Well, this is the first week of my "hardcore" workout plan! After the quarter from hell at school, which caused me to really slack off, I want to get back in the habit of going to the gym on a regular basis. For me, that means at least 5 days a week. I got off to a good start on Monday, got up early in the morning, dropped my daughter off at daycare, and went and did my upper body workout, which consisted of:
Arms
Camber curl machine - 3 sets of 10 reps - 30 lbs
Triceps extension - 3 sets of 10 - 35 lbs
Chest
Vertical chest press - 3 sets of 10 - 40 lbs
Back
Super longpull - 3 sets of 10 - 50 lbs
Pulldown - 3 sets of 10 - 40 lbs
Back extension - 3 sets of 10 - no added weight
Shoulders
Shoulder press with dumbbells - 3 sets of 10 - 20 lbs
Abs
Situps - 3 sets of 10 - no added weight
Hanging leg raise - 3 sets of 10 - no added weight
My chest and abs were so sore later!
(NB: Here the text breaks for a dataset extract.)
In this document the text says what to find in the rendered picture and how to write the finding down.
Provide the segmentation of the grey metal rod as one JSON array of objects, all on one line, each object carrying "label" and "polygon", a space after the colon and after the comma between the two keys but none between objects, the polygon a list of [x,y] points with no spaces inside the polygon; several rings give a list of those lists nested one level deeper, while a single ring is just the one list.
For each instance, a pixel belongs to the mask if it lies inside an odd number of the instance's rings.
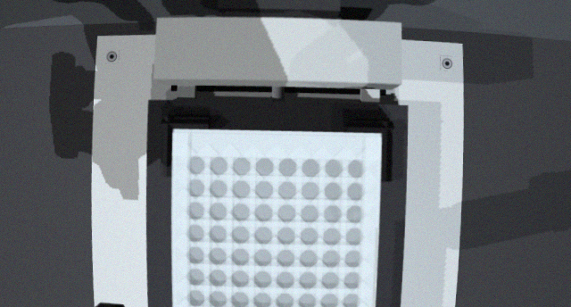
[{"label": "grey metal rod", "polygon": [[272,87],[272,102],[285,101],[285,87]]}]
I slacked off yesterday, had every intention of going to the gym and getting some cardio in, but I could not find my shoes for the life of me, and by the time I found them there was not enough time left before work. Very frustrating! Also I was feeling kind of depressed and unmotivated, although I’m starting to learn that when I am feeling that way it is when I need to work out the most because it puts me in a much better state of mind. I will try to remind myself of that next time! Today I had the day off, so plenty of time to work out, and I took advantage of it. I did my leg workout which consisted of:
Legs
Glute isolator - 3 sets of 10 - 50 lbs
Leg curl - 3 sets of 10 - 50 lbs
Leg extension - 3 sets of 10 - 50 lbs (could not quite finish the last set)
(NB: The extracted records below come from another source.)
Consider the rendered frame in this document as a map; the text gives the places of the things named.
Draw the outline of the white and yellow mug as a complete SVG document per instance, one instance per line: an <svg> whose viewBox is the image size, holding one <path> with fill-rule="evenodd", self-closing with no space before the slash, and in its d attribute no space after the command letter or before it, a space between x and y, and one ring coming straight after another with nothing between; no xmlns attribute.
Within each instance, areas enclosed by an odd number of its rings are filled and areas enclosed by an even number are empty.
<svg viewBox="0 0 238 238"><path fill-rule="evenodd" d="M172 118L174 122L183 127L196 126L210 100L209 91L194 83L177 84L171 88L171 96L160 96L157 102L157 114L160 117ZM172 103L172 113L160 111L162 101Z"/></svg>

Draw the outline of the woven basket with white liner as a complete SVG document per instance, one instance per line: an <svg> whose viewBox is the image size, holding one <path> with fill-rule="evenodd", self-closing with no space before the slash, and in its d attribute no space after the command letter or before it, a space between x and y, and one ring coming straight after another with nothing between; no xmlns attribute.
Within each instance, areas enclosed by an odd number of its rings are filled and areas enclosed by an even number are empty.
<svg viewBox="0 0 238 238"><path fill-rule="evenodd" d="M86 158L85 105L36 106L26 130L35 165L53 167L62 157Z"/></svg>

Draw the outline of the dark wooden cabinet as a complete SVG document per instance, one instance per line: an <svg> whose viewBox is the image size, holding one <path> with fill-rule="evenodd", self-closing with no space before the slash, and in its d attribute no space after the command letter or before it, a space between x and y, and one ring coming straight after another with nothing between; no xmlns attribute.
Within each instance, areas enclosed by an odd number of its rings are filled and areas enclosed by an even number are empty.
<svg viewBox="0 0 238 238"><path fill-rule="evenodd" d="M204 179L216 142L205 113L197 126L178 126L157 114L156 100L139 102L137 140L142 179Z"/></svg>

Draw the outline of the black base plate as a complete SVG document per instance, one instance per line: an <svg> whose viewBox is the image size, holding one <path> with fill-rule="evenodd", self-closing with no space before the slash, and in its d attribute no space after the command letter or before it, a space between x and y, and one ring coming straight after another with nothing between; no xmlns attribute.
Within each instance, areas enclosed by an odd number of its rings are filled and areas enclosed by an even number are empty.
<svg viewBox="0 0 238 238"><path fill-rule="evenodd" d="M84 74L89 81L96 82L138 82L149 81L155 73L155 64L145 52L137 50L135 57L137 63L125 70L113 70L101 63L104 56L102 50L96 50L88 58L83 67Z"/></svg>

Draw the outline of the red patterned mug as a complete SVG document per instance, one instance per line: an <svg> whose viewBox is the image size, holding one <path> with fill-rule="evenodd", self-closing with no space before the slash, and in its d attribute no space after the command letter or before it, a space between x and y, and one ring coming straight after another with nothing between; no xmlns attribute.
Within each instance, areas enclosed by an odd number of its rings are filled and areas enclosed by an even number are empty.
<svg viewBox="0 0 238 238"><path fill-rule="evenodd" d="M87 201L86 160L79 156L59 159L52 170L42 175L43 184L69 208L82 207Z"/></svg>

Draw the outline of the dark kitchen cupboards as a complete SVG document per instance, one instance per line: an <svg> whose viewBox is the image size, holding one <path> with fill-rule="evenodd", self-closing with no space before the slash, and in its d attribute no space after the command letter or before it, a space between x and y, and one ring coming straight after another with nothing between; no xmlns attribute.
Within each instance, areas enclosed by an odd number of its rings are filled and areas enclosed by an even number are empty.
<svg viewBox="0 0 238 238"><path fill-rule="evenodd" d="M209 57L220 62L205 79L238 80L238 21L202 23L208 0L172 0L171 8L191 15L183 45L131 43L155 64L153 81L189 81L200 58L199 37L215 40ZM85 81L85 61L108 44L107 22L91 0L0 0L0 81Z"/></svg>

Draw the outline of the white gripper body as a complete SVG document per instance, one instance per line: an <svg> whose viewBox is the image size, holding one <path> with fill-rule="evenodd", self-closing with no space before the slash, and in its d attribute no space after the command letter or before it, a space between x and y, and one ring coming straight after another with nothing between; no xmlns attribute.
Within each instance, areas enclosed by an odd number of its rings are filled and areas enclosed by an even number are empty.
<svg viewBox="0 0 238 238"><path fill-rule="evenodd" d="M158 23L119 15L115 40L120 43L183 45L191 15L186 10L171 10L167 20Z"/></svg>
Abductor - 3 sets of 10 - 60 lbs
Adductor - 3 sets of 10 - 60 lbs
Squats (wide stance) - 3 sets of 10 - 20 lbs (dumbbells)
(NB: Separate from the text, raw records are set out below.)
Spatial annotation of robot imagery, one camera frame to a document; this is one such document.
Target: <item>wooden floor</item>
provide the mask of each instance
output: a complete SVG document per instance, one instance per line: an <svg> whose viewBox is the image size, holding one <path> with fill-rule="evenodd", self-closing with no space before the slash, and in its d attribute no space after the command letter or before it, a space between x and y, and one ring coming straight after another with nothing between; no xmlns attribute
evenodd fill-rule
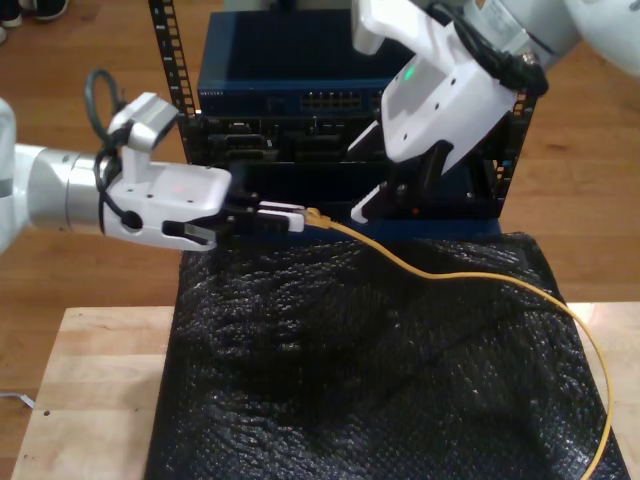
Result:
<svg viewBox="0 0 640 480"><path fill-rule="evenodd" d="M177 0L192 81L207 12L221 1ZM0 97L18 140L92 152L82 88L110 70L127 98L167 95L144 0L75 0L56 23L25 25L0 47ZM581 46L550 74L502 226L540 242L570 301L640 300L640 87ZM162 160L182 161L176 135ZM172 305L175 252L103 238L27 233L0 257L0 390L37 394L65 308ZM29 411L0 401L0 479L8 478Z"/></svg>

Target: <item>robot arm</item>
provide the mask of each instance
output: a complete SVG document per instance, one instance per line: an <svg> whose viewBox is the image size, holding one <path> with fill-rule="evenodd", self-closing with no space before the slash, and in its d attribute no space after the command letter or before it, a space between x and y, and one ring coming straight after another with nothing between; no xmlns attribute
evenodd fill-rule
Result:
<svg viewBox="0 0 640 480"><path fill-rule="evenodd" d="M226 170L151 161L176 115L143 93L108 129L126 133L122 144L96 158L16 145L13 112L0 100L0 254L28 226L194 251L225 235L302 231L302 207L234 191Z"/></svg>

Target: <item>blue network device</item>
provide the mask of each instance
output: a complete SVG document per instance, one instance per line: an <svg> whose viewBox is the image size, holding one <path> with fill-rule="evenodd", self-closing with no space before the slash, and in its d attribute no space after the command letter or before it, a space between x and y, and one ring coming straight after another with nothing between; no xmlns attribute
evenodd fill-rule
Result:
<svg viewBox="0 0 640 480"><path fill-rule="evenodd" d="M198 96L216 118L371 115L413 54L351 44L350 10L223 12L209 20Z"/></svg>

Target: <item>shoe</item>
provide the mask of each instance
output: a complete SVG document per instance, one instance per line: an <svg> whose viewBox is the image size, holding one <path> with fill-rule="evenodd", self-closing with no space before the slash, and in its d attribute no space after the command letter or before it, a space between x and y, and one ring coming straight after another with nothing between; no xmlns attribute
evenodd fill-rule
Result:
<svg viewBox="0 0 640 480"><path fill-rule="evenodd" d="M0 17L4 28L16 28L22 25L22 7L18 0L7 0L0 12Z"/></svg>
<svg viewBox="0 0 640 480"><path fill-rule="evenodd" d="M69 0L23 0L23 3L33 6L35 17L41 22L60 18L69 7Z"/></svg>
Calf raises - 3 sets of 10 - 20 lbs (dumbbells)
Squats (legs together) - 3 sets of 10 - 20 lbs (dumbbells)
Lunges - 3 sets of 10 on each leg - no added weight
After my legs workout I was feeling really good and did not want to stop, so I made up for yesterday by doing some cardio until I felt ready to drop! I did running/walking intervals on the treadmill, for a total of 30 minutes of running and 20 minutes of walking. I broke the running up into 15, 10, and 5 minute intervals with 5 minutes of walking in between (walking speed 4 mph, running speed 6 mph). I’m trying to work up to being able to run 3 miles straight, I used to be able to but its been a while! I really worked out hard today (at least for me) and I felt so good afterwards!